**Goal of the exercise**
Starting at the top of the entries below, set down every line exactly, please, until you reach the line with "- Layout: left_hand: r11", which is included too.

↓↓↓

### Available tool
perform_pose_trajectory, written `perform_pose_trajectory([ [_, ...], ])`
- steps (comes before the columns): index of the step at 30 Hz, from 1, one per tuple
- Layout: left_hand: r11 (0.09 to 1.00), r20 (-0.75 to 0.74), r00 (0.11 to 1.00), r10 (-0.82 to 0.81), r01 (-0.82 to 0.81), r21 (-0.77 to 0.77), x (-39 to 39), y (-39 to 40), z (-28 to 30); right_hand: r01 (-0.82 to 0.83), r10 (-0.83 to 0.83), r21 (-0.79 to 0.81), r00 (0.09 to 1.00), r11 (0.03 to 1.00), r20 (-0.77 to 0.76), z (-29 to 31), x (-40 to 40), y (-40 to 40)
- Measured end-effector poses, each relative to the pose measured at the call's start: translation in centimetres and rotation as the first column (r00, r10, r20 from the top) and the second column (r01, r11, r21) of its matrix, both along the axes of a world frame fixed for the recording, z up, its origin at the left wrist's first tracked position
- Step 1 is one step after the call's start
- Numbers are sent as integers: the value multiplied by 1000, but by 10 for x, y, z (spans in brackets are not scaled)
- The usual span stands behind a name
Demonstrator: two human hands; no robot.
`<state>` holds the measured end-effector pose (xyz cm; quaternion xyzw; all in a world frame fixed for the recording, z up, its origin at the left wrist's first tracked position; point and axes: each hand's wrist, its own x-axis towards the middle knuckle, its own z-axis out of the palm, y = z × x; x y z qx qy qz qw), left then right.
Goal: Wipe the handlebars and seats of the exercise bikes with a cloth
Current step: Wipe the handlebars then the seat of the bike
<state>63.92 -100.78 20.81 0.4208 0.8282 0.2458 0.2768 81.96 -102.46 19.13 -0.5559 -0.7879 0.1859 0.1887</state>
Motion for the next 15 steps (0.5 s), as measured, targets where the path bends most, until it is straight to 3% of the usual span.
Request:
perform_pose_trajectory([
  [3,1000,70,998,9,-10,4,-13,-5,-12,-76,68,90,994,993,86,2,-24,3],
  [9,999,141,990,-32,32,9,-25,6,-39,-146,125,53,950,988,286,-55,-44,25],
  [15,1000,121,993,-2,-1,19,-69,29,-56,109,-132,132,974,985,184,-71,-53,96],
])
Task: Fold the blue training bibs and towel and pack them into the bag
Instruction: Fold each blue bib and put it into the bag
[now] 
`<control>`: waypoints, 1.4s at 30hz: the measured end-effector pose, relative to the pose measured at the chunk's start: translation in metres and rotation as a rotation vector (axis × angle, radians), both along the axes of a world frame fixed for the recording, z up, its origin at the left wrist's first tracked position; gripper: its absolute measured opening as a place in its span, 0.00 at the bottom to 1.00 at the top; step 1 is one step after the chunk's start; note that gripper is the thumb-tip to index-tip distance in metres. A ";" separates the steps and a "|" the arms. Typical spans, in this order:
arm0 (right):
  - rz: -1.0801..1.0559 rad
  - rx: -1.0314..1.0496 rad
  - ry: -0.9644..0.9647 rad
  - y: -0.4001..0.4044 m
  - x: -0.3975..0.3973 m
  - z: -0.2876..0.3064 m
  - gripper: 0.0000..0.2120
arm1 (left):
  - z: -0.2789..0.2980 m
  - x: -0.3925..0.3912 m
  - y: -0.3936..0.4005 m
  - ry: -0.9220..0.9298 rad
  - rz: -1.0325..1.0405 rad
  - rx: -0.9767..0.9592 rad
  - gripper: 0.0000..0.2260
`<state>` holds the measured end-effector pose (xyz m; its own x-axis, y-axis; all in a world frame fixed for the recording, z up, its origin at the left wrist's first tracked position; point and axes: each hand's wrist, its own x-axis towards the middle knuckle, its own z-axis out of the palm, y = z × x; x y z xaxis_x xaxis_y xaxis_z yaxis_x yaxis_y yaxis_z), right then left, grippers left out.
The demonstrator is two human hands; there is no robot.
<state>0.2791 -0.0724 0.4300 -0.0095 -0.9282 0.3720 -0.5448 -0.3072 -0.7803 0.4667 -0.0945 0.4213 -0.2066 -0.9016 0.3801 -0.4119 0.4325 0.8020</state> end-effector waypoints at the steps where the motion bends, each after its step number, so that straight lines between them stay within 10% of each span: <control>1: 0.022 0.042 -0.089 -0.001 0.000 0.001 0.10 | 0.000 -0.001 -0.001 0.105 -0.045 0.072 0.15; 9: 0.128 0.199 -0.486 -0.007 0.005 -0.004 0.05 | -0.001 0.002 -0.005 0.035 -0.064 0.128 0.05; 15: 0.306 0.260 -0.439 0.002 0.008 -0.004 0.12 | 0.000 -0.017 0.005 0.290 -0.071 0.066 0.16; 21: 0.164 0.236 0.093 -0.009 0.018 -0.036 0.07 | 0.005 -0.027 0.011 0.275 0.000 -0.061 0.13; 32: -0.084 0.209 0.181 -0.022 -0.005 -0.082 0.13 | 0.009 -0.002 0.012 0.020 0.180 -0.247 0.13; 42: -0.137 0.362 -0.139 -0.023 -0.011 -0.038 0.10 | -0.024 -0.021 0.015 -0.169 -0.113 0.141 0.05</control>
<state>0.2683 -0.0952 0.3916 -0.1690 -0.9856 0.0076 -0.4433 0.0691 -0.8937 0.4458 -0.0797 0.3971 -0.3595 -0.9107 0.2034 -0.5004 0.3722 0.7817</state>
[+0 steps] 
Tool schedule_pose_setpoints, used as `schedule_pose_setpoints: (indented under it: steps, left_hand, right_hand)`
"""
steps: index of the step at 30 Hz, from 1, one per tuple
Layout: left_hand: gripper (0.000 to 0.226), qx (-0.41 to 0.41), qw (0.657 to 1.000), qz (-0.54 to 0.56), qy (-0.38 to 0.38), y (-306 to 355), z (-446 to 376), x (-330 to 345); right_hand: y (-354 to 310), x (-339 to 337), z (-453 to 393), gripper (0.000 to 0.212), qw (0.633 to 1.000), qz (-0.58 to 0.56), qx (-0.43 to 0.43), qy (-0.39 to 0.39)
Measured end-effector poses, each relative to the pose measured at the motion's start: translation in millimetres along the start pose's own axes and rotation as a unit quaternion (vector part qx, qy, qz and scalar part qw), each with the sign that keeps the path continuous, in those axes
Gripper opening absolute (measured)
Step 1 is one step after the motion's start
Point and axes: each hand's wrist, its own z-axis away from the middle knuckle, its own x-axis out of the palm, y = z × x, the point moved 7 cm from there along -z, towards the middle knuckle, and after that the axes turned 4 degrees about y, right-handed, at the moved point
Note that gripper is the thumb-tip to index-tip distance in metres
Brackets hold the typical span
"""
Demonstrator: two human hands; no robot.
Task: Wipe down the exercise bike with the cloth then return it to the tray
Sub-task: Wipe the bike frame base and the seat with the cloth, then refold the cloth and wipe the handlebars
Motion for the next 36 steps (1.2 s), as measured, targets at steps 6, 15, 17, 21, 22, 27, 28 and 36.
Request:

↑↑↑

**Answer space**
### Available tool
perform_pose_trajectory, written `perform_pose_trajectory([ [_, ...], ])`
- steps (comes before the columns): index of the step at 30 Hz, from 1, one per tuple
- Layout: left_hand: r11 (0.09 to 1.00), r20 (-0.75 to 0.74), r00 (0.11 to 1.00), r10 (-0.82 to 0.81), r01 (-0.82 to 0.81), r21 (-0.77 to 0.77), x (-39 to 39), y (-39 to 40), z (-28 to 30); right_hand: r01 (-0.82 to 0.83), r10 (-0.83 to 0.83), r21 (-0.79 to 0.81), r00 (0.09 to 1.00), r11 (0.03 to 1.00), r20 (-0.77 to 0.76), z (-29 to 31), x (-40 to 40), y (-40 to 40)

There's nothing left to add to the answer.